* Task prompt:
All of the data is to be restated word for word.

=======

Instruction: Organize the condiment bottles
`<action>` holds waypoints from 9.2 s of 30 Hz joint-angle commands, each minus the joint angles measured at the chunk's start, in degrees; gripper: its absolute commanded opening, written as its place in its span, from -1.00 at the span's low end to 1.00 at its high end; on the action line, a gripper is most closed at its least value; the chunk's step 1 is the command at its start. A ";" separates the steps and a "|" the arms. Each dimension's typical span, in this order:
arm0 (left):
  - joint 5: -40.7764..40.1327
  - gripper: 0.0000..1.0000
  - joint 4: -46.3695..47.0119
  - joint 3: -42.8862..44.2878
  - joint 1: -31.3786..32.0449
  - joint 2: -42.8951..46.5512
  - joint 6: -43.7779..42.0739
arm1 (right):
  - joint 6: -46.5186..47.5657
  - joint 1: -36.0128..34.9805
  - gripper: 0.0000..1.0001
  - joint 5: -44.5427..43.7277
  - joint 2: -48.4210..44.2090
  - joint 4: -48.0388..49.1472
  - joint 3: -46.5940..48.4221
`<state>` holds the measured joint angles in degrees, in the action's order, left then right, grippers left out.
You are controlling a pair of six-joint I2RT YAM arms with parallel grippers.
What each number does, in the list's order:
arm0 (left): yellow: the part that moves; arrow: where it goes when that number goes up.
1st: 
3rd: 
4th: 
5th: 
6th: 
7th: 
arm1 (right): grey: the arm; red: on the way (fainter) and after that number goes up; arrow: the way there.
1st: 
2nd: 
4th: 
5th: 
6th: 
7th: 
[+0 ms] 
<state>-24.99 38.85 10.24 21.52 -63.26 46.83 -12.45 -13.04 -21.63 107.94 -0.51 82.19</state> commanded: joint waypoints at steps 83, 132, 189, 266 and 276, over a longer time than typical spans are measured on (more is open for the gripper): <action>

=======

* Response:
Instruction: Organize the condiment bottles
`<action>` holds waypoints from 9.2 s of 30 Hz joint-angle commands, each minus the joint angles measured at the chunk's start, in degrees; gripper: its absolute commanded opening, written as its place in its span, from -1.00 at the span's low end to 1.00 at its high end; on the action line, a gripper is most closed at its least value; the chunk's step 1 is the command at its start. A ";" separates the steps and a "|" the arms. Each dimension's typical span, in this order:
arm0 (left):
  - joint 5: -40.7764..40.1327
  - gripper: 0.0000..1.0000
  - joint 4: -46.3695..47.0119
  - joint 3: -42.8862..44.2878
  - joint 1: -31.3786..32.0449
  - joint 2: -42.8951..46.5512
  - joint 6: -43.7779..42.0739
arm1 (right):
  - joint 6: -46.5186..47.5657
  - joint 1: -36.0128..34.9805
  - gripper: 0.0000..1.0001
  - joint 5: -44.5427..43.7277
  - joint 2: -48.4210..44.2090
  - joint 4: -48.0388..49.1472
  - joint 3: -46.5940..48.4221
`<state>` holds the measured joint angles in degrees, in the action's order, left then right, grippers left out.
You are controlling a pair of six-joint I2RT YAM arms with parallel grippers.
What each number does, in the list's order:
arm0 (left): yellow: the part that moves; arrow: where it goes when that number goes up.
1st: 
3rd: 
4th: 
5th: 
6th: 
7th: 
arm1 (right): grey: the arm; red: on the way (fainter) and after that number goes up; arrow: the way there.
1st: 
2nd: 
4th: 
5th: 
6th: 
7th: 
[+0 ms] 
<state>-24.99 38.85 10.24 21.52 -63.26 46.83 -12.45 -13.04 -21.63 107.94 -0.51 82.19</state> commanded: joint waypoints at steps 83, 132, 189, 266 and 276, over a longer time than typical spans are measured on (more is open for the gripper): <action>

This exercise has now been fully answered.